• _REQUIRED WORK_: In the material below, the lines from the one containing "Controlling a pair" through the one containing "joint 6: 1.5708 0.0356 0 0" are to be given again exactly, ends included, and no others.

• _GIVEN MATERIAL_:
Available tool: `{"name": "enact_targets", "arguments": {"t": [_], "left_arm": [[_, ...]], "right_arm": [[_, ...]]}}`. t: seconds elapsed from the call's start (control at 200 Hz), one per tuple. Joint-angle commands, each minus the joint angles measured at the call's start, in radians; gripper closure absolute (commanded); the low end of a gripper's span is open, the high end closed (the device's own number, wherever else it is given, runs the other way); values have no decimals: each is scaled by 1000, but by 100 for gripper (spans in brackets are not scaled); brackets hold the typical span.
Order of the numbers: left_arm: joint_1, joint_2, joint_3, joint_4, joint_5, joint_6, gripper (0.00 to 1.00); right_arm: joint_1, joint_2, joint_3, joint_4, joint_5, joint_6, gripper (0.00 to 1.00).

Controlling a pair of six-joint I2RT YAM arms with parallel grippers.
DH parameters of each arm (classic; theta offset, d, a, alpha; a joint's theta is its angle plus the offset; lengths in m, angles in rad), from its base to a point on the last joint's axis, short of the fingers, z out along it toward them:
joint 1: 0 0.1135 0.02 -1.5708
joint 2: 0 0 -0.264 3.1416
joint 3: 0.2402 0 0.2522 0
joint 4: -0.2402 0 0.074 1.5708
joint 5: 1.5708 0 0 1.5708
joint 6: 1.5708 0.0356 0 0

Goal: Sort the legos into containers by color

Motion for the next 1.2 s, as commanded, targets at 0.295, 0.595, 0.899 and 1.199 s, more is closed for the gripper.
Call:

• _OUTPUT OF THE TASK_:
Controlling a pair of six-joint I2RT YAM arms with parallel grippers.
DH parameters of each arm (classic; theta offset, d, a, alpha; a joint's theta is its angle plus the offset; lengths in m, angles in rad), from its base to a point on the last joint's axis, short of the fingers, z out along it toward them:
joint 1: 0 0.1135 0.02 -1.5708
joint 2: 0 0 -0.264 3.1416
joint 3: 0.2402 0 0.2522 0
joint 4: -0.2402 0 0.074 1.5708
joint 5: 1.5708 0 0 1.5708
joint 6: 1.5708 0.0356 0 0

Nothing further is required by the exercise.